SpeechifyPDF

SpeechifyPDF seamlessly transforms your PDF documents into natural, high-quality spoken audio. Perfect for commuters, multi-taskers, and auditory learners, our app accurately extracts text and leverages advanced Text-to-Speech technology to bring your files to life. Experience a more accessible, convenient way to consume written content anywhere.

A single-app PDF reader powered by FastAPI and the Kokoro TTS model, with real-time word-level highlighting as it reads aloud. Built for CPU-only systems with per-sentence streaming for responsive playback.

Features

🎤 High-quality TTS: Synthesizes from PDFs using Kokoro — a lightweight 82M-param model
🎯 Per-word highlighting: Each word lights up as the model speaks it
⚡ CPU-optimized: Streams one sentence at a time; prefetches ahead for gap-free playback
🎨 Modern dark UI: Sleek design with glassmorphism, ambient glows, and smooth animations
🎛️ Voice & speed controls: Multiple voices across US English, UK English; adjustable playback speed (0.5× – 1.75×)
📄 Reflowed text: PDFs are extracted and reflowed for easy reading
🖥️ Single app: FastAPI serves both the API and the frontend — one process, one port

Quick Start (beginner-friendly)

No prior experience needed. The whole thing runs locally — no API keys, no cloud, no payment.

What you need first

A computer running Linux, macOS, or Windows with about 8 GB of RAM. Any modern CPU works — no graphics card required.
Miniconda (a free tool that manages Python versions for you). If you don't have it, download and install it from https://www.anaconda.com/download/success (pick "Miniconda"). After installing, close and reopen your terminal so the conda command becomes available.
- Quick check: type conda --version and press Enter. If it prints a version number, you're good.
An internet connection for the first run only — the voice model (~350 MB) is downloaded automatically the first time you read a PDF, then cached forever.

Why Miniconda? SpeechifyPDF needs Python 3.10–3.12 (the Kokoro voice model does not support Python 3.13 yet).

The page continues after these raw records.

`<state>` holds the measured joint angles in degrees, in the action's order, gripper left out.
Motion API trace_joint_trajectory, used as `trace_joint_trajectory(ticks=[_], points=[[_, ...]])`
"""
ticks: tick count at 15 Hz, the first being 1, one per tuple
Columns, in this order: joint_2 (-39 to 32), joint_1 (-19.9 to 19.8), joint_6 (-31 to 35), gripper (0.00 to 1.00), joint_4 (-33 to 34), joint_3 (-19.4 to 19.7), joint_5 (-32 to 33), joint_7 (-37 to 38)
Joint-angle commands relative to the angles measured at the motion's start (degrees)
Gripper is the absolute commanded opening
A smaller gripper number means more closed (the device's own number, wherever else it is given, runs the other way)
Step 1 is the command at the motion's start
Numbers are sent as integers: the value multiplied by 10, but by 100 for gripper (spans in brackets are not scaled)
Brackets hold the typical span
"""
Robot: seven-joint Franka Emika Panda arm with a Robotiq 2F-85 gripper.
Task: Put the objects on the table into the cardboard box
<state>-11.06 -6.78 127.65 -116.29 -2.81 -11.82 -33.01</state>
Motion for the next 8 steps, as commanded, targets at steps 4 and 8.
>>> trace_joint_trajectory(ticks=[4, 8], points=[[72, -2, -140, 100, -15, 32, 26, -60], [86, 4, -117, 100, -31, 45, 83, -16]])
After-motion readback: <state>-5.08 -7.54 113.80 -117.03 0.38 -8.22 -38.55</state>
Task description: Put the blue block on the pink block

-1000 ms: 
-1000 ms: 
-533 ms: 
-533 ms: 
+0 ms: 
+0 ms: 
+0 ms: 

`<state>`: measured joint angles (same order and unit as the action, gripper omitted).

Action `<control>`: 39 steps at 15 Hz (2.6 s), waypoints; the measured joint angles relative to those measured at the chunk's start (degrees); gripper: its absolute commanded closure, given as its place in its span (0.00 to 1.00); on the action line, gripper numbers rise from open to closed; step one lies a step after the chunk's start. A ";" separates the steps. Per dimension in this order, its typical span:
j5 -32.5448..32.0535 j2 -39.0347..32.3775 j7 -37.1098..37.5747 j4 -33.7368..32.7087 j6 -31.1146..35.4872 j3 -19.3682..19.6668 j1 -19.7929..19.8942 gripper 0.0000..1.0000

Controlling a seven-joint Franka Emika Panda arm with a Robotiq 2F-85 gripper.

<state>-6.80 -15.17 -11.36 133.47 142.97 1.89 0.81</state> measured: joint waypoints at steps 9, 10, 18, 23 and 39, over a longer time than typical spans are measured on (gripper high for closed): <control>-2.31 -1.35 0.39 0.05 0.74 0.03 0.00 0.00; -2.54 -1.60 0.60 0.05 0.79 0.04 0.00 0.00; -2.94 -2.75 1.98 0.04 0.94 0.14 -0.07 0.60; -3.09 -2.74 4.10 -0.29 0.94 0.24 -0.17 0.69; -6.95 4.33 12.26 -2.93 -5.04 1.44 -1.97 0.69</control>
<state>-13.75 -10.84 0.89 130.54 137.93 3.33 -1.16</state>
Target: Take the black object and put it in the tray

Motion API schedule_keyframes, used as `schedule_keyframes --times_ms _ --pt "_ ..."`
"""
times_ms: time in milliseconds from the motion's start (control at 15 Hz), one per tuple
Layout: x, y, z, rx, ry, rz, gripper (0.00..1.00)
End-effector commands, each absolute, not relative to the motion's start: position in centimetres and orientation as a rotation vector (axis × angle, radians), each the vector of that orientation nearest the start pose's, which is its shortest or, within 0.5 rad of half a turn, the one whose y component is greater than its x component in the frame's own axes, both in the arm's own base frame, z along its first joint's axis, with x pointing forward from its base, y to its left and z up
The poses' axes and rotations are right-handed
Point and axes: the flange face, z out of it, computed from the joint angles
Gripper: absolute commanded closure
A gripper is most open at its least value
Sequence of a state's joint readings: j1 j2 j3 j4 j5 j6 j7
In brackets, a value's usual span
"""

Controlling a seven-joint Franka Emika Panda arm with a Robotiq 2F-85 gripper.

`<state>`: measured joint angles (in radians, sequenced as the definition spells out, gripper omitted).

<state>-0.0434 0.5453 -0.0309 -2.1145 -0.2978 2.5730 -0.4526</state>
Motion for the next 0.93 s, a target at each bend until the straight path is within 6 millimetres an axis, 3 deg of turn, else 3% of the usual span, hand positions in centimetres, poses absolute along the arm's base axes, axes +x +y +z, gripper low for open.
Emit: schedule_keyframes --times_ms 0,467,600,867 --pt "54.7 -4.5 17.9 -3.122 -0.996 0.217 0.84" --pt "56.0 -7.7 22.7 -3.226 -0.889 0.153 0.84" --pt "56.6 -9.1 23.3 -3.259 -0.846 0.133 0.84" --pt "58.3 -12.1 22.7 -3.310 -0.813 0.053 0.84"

Conda installs the right Python version in an isolated "environment" so it never interferes with anything else on your machine.

Step 1 — Open a terminal in the project folder

cd SpeechifyPDF

Step 2 — Create the environment and install everything (one time only)

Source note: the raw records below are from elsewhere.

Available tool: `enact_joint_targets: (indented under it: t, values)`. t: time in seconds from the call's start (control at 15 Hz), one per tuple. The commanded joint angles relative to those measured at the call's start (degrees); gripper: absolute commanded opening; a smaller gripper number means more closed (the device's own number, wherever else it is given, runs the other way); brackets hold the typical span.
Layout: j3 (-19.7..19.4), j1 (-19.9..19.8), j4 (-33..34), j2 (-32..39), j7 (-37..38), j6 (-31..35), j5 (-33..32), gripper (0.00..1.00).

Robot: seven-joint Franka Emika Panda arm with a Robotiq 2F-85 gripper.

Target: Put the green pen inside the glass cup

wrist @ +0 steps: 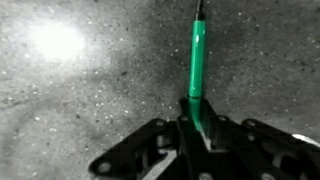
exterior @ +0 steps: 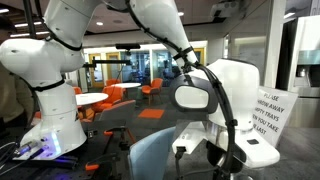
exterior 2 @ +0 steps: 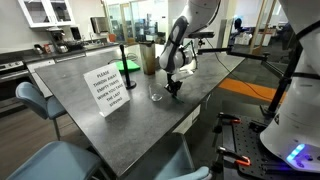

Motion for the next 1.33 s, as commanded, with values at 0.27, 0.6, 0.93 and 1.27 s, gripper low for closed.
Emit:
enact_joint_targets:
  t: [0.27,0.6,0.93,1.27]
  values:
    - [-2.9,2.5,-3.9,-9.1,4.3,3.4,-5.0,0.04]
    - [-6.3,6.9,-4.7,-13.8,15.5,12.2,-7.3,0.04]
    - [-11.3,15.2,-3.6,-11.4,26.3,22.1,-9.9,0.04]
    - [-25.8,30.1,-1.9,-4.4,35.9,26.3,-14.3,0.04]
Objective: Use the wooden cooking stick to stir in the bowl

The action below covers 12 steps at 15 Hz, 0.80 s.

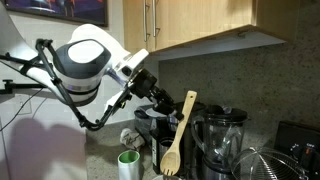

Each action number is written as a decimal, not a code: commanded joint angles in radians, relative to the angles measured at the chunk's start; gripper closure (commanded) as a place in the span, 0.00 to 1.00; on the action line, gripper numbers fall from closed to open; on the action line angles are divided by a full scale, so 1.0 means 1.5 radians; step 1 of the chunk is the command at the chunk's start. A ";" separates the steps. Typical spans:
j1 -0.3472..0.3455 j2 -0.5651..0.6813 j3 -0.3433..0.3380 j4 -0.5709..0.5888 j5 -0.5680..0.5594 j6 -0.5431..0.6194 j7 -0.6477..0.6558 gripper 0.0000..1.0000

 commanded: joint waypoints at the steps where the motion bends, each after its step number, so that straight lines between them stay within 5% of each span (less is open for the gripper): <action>1: -0.064 0.010 0.052 -0.018 -0.054 0.031 0.065 0.93; 12: -0.233 0.048 0.203 -0.019 -0.234 0.076 0.274 0.93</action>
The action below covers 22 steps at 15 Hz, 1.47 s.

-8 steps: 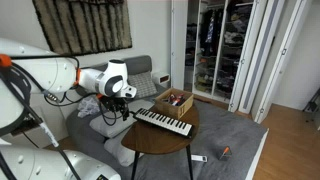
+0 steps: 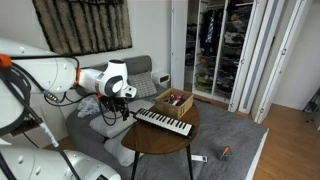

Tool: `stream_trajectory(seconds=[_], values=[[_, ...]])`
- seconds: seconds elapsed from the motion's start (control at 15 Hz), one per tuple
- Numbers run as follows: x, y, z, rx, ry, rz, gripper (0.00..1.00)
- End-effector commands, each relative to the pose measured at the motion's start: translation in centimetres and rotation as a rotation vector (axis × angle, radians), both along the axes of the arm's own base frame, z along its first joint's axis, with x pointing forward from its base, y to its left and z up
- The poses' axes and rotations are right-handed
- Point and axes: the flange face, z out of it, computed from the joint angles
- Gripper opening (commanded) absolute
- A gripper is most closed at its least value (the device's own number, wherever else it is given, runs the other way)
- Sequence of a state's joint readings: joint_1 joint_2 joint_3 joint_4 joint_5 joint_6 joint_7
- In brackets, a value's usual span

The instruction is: Press the first d key from the right on the keyboard

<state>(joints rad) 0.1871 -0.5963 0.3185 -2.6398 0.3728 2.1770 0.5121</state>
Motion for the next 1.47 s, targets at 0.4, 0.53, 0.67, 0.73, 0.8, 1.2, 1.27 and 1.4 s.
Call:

Copy-paste these four lines one at a time:

conda create -n speechifyPDF python=3.12 -y      # make an isolated Python 3.12
conda activate speechifyPDF                       # switch into it
pip install torch --index-url https://download.pytorch.org/whl/cpu   # CPU version of PyTorch
pip install -r backend/requirements.txt           # the rest of the dependencies

This may take a few minutes. It only has to be done once.

Step 3 — Start the app

On Linux/macOS:

./run.sh

(If you get a "permission denied" message, run bash run.sh instead.)

On Windows: double-click run.bat, or in a terminal run:

run.bat

When it's ready you'll see a line like:

INFO:     Uvicorn running on http://127.0.0.1:8000 (Press CTRL+C to quit)

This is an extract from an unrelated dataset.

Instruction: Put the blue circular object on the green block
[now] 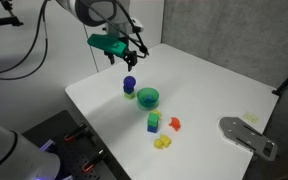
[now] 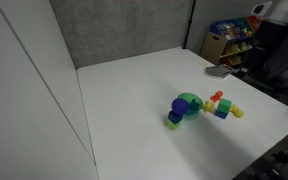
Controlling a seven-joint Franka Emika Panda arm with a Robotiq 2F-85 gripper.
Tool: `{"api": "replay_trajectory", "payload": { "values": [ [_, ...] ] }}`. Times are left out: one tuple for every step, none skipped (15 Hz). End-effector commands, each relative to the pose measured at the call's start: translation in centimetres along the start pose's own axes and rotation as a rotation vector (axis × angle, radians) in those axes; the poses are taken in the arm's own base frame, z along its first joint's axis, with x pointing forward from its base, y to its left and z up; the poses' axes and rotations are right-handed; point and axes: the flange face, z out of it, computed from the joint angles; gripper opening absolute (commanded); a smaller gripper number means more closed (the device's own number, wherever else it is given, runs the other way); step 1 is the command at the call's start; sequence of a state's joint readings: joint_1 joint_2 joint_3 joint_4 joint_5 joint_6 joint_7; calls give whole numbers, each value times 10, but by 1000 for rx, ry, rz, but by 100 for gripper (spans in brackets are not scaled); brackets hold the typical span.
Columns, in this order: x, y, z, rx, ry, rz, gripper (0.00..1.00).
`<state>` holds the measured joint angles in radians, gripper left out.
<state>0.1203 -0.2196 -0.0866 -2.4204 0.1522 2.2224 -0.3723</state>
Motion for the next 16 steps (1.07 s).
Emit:
{"api": "replay_trajectory", "payload": {
  "values": [
    [41,-9,27,-8,2,-39,100],
    [50,-13,37,-11,-4,-50,100],
    [59,-15,47,-13,-9,-61,100],
    [67,-18,55,-17,-15,-68,100],
    [75,-19,66,-20,-20,-75,100],
    [83,-20,77,-21,-27,-79,100],
    [90,-21,88,-26,-35,-80,100],
    [98,-21,99,-29,-41,-83,100],
    [104,-22,109,-26,-47,-87,100],
    [111,-23,121,-25,-56,-87,100],
    [116,-24,131,-24,-65,-90,100],
    [121,-26,141,-21,-73,-93,100],
    [126,-27,150,-25,-76,-92,100],
    [130,-29,160,-24,-83,-96,100],
    [134,-30,168,-25,-88,-97,100],
    [137,-32,176,-25,-96,-97,100]
  ]
}}
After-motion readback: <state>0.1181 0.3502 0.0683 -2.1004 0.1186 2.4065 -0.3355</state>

Step 4 — Open it in your browser

Go to http://127.0.0.1:8000. Drag a PDF onto the page (or click to choose one), then press the Space bar — or click any sentence — to start listening. Each word lights up as it's read.

First read is slower. The very first sentence triggers a one-time model download and warm-up, so it can take 10–30 seconds. After that, sentences are synthesized in a few seconds and cached for instant replay.

Step 5 — Stop the app

Go back to the terminal and press Ctrl + C.

Next time

You only do Step 2 once. To run the app again later:

cd SpeechifyPDF
conda activate speechifyPDF   # run.sh does this for you, so this line is optional
./run.sh

Prefer to run it manually instead of the script?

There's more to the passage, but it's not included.